> **Brief**
Please find all lines containing "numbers" in the listing below and copy them.

━━━━━ Dataset content

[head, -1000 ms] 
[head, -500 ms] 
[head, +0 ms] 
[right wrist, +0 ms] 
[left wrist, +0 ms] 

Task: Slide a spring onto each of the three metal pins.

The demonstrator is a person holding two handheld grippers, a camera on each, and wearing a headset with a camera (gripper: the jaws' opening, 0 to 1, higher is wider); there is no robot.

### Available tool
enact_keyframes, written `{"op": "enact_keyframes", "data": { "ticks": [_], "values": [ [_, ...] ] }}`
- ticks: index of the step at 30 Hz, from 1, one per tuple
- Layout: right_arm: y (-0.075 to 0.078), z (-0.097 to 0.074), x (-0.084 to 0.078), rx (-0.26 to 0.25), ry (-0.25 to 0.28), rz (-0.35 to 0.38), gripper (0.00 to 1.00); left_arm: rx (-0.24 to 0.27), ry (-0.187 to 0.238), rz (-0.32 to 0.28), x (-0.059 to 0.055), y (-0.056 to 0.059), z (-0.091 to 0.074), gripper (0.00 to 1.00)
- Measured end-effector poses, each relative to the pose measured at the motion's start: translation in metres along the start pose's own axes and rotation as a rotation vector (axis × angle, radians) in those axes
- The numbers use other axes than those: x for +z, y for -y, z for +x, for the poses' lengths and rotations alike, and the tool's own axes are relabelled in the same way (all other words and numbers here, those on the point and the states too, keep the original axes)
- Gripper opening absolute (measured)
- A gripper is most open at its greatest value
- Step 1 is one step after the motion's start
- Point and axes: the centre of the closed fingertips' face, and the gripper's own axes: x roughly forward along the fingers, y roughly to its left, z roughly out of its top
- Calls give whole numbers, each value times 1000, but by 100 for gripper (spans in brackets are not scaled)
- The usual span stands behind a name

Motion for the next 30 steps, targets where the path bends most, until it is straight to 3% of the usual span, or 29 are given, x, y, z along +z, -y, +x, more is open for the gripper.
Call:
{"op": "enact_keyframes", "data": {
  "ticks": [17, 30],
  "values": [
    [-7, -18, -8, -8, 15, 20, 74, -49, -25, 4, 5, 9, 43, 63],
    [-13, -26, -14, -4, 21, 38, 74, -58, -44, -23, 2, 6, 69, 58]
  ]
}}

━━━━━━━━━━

> **Exercise output**
- The numbers use other axes than those: x for +z, y for -y, z for +x, for the poses' lengths and rotations alike, and the tool's own axes are relabelled in the same way (all other words and numbers here, those on the point and the states too, keep the original axes)
- Calls give whole numbers, each value times 1000, but by 100 for gripper (spans in brackets are not scaled)

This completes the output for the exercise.